### Extracted material

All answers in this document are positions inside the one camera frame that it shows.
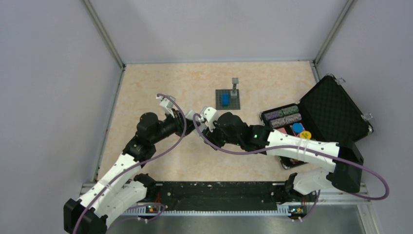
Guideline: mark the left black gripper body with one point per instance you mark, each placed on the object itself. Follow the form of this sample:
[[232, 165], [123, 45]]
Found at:
[[179, 124]]

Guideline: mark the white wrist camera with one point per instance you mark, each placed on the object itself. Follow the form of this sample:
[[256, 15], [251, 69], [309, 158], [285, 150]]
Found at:
[[208, 116], [166, 105]]

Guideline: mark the pink card deck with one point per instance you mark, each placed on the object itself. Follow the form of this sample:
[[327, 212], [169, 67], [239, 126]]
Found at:
[[282, 130]]

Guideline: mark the grey lego baseplate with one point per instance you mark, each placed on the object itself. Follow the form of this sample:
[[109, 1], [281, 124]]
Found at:
[[234, 103]]

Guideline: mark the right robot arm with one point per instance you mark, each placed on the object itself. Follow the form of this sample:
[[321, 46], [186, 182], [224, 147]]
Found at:
[[340, 164]]

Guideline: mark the blue lego brick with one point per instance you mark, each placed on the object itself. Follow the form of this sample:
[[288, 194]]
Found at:
[[225, 99]]

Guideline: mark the white remote control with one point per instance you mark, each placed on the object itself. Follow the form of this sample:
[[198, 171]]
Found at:
[[194, 117]]

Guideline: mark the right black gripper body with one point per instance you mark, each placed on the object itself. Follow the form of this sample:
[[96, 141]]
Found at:
[[216, 137]]

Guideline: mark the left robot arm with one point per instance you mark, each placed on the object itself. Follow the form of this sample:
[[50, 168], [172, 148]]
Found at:
[[96, 210]]

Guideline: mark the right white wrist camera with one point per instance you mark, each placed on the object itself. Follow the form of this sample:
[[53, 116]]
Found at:
[[208, 116]]

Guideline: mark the yellow dealer button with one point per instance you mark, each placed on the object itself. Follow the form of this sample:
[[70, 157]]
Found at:
[[305, 135]]

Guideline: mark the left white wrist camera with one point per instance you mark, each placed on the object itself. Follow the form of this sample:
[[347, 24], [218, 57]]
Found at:
[[166, 105]]

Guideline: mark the blue round chip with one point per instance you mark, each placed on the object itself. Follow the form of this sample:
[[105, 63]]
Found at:
[[297, 128]]

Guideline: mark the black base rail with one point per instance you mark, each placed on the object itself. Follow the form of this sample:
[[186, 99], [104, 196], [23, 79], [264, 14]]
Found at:
[[225, 196]]

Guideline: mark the grey lego tower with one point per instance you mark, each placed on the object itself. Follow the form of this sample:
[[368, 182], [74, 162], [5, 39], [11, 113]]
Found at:
[[234, 93]]

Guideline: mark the black poker chip case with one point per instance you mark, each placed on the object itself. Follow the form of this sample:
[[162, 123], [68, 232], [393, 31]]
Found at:
[[327, 111]]

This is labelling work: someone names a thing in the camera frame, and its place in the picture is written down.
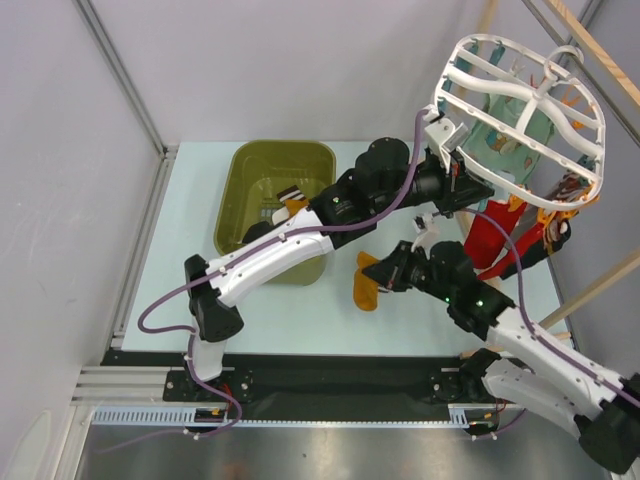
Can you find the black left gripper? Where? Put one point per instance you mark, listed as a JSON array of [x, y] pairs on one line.
[[459, 188]]

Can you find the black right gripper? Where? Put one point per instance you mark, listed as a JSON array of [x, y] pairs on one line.
[[396, 270]]

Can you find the red patterned sock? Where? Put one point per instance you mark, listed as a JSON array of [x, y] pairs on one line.
[[484, 242], [531, 250]]

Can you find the white round clip hanger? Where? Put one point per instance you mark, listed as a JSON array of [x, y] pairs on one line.
[[488, 64]]

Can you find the black sock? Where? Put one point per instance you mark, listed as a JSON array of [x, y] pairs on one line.
[[256, 231]]

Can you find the mustard yellow striped sock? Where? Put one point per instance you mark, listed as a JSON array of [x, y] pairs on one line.
[[292, 200]]

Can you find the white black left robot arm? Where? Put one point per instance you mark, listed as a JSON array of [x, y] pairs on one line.
[[382, 179]]

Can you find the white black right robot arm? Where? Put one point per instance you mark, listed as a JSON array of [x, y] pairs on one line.
[[521, 362]]

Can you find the wooden hanger stand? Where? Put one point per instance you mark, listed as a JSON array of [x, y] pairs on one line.
[[583, 192]]

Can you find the mint green cloth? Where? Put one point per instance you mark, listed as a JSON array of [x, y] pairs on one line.
[[500, 152]]

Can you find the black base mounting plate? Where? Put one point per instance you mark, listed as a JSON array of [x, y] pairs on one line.
[[347, 383]]

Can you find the olive green plastic basket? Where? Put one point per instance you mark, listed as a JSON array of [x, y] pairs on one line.
[[261, 171]]

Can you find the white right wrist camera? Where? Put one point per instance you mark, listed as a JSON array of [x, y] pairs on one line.
[[427, 232]]

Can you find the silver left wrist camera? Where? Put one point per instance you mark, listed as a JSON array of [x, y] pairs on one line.
[[443, 135]]

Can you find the white slotted cable duct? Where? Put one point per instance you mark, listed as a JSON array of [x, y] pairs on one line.
[[208, 417]]

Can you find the aluminium frame post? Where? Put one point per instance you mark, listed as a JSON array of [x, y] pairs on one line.
[[114, 62]]

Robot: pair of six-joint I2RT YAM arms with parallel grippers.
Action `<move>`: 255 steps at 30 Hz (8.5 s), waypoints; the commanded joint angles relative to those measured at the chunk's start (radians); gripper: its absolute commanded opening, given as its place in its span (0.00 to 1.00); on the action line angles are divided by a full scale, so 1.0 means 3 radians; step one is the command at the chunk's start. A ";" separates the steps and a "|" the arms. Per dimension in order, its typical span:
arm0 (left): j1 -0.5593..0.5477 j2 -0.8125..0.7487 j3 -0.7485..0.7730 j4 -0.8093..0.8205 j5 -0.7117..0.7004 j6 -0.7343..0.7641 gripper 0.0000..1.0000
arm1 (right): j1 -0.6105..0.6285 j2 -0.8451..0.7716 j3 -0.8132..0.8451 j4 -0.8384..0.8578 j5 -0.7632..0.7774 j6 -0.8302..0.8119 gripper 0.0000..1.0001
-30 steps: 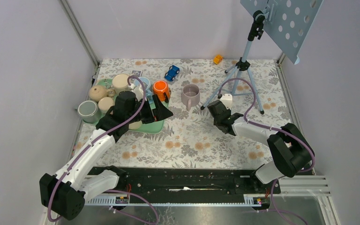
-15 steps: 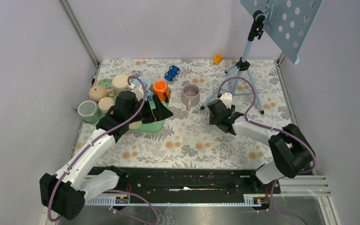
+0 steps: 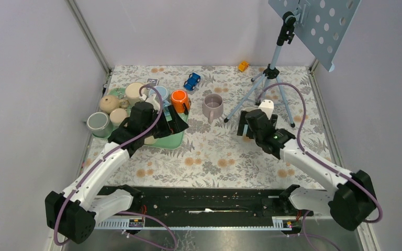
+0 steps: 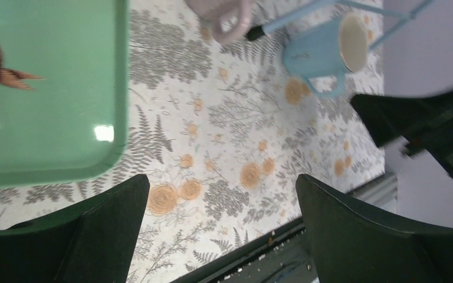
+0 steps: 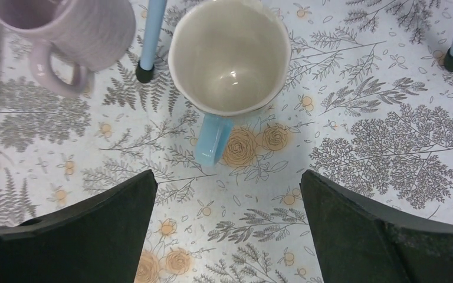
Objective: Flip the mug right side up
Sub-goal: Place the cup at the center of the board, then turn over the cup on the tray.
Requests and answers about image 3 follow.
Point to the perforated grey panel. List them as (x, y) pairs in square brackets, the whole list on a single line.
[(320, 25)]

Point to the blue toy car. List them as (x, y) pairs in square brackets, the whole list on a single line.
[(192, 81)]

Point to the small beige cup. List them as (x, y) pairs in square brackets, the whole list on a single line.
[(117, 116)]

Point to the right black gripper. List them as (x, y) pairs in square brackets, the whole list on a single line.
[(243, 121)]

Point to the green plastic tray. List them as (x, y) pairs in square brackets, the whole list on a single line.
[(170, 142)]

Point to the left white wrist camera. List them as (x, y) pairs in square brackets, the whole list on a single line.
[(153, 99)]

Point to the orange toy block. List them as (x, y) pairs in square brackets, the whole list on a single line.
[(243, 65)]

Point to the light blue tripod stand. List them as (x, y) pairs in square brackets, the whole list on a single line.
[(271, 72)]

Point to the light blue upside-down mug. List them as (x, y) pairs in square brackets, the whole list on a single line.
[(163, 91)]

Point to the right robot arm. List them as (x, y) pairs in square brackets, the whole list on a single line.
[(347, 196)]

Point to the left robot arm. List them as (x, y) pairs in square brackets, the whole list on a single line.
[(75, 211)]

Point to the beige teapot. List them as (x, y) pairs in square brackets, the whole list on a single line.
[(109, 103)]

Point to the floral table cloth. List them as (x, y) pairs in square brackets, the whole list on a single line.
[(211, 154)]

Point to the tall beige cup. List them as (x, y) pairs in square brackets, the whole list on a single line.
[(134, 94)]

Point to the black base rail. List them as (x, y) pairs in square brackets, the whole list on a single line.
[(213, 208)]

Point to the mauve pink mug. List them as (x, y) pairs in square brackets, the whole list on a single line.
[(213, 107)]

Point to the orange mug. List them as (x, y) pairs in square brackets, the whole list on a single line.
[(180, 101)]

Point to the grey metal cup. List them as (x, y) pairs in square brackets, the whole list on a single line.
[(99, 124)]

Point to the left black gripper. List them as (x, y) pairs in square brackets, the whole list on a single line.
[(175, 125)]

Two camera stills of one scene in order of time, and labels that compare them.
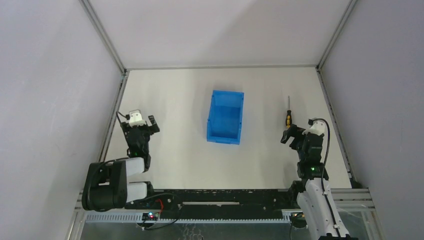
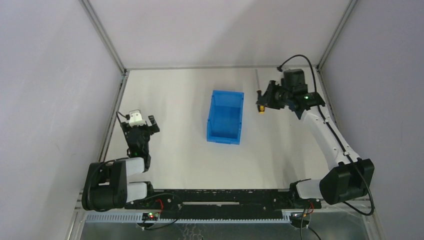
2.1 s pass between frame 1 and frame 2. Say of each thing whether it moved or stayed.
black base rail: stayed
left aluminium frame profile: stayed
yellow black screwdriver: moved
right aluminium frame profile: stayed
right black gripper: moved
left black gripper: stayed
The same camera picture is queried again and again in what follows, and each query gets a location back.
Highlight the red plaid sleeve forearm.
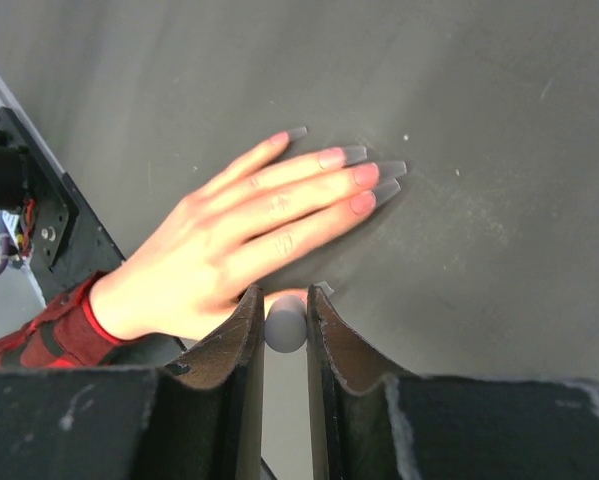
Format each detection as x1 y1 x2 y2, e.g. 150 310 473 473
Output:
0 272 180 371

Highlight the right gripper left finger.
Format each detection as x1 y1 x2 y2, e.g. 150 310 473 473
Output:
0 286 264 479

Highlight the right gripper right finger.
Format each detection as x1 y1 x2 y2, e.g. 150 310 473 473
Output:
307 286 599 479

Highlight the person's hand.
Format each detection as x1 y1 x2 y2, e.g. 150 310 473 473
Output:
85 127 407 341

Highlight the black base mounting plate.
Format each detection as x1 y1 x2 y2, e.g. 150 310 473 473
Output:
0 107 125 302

### Requirement
Each line above that holds the string "profile" should be copied and shown.

### Reply to the exercise
left aluminium frame profile: stayed
right aluminium frame profile: stayed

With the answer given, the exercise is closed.